WHAT YOU WILL DO -
In the data that follows, every line containing the word "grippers" should be returned.

INPUT FOR THIS TASK -
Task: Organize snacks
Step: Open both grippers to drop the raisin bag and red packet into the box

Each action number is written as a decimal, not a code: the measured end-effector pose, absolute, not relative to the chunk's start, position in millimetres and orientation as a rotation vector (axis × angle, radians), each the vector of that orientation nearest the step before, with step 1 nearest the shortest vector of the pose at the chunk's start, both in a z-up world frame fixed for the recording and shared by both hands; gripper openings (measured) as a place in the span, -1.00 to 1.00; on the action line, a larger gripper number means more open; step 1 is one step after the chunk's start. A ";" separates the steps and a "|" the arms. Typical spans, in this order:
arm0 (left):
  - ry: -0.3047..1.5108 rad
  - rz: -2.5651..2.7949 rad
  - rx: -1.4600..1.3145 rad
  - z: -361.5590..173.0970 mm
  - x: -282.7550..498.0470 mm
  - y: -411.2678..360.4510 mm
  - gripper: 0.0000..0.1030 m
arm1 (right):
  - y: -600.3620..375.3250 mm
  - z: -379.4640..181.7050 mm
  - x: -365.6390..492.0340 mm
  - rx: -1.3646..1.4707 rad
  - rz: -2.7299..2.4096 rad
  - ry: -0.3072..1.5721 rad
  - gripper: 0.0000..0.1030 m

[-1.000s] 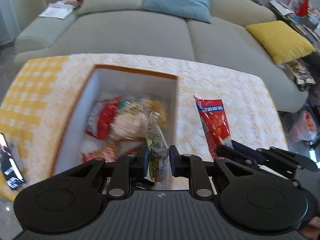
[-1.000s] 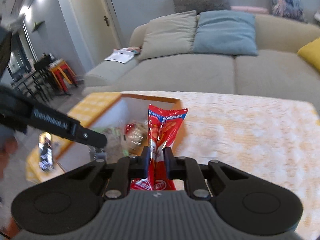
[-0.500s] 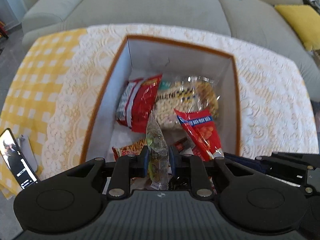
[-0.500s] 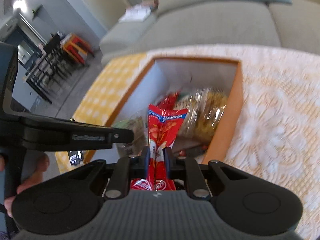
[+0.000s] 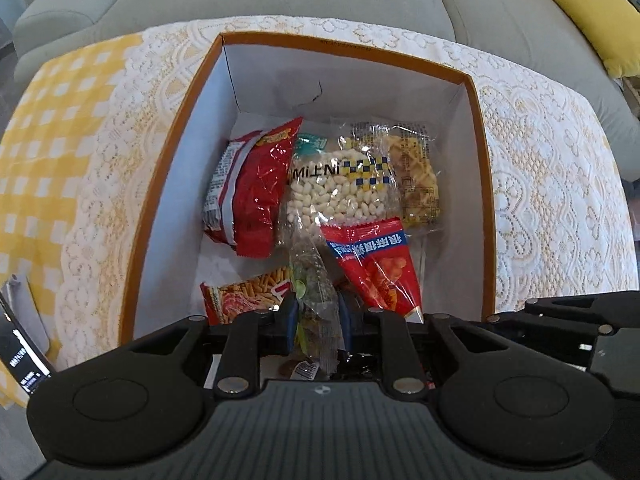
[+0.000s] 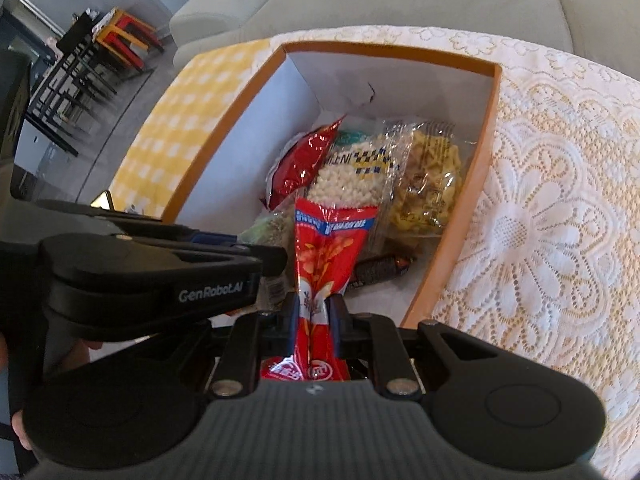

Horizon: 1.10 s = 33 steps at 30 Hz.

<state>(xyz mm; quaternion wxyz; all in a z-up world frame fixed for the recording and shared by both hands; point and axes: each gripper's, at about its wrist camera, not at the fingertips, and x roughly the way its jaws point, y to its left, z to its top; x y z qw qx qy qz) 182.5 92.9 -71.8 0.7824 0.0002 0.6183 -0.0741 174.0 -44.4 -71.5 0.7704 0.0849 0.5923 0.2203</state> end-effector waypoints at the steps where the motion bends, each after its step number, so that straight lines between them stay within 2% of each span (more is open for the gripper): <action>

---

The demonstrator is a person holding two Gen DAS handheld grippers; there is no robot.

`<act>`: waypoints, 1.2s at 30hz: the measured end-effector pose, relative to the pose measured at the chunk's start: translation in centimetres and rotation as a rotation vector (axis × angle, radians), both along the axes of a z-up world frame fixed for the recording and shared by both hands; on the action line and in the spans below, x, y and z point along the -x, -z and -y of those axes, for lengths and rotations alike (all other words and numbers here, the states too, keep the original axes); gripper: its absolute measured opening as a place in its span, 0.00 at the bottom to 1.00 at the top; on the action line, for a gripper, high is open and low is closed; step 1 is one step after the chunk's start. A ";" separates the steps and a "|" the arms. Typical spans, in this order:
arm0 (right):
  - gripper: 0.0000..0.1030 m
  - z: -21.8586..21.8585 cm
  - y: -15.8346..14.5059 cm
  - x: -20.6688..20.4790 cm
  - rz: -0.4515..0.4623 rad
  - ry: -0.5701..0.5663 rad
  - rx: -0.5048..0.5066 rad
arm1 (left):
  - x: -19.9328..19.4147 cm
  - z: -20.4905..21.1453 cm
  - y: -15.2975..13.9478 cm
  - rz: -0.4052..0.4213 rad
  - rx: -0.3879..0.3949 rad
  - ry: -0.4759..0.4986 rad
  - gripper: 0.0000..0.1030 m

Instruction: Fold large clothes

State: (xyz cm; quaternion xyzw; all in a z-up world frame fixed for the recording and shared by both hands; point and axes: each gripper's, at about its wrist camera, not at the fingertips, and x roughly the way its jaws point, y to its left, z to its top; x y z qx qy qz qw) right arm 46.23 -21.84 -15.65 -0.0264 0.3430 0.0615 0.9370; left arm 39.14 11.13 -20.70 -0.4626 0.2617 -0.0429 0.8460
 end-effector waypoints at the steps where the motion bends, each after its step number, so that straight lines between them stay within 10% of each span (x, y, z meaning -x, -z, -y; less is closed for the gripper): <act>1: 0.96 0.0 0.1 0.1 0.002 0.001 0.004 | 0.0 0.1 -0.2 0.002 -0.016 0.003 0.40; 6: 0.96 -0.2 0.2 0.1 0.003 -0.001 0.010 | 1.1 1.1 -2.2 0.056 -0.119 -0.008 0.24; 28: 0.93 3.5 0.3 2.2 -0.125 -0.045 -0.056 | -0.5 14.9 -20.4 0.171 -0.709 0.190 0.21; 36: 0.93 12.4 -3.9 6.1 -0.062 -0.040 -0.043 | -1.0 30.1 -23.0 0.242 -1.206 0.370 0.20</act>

EXERCISE RESPONSE -
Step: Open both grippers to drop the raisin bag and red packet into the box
The demonstrator is a person holding two Gen DAS handheld grippers; there is no robot.

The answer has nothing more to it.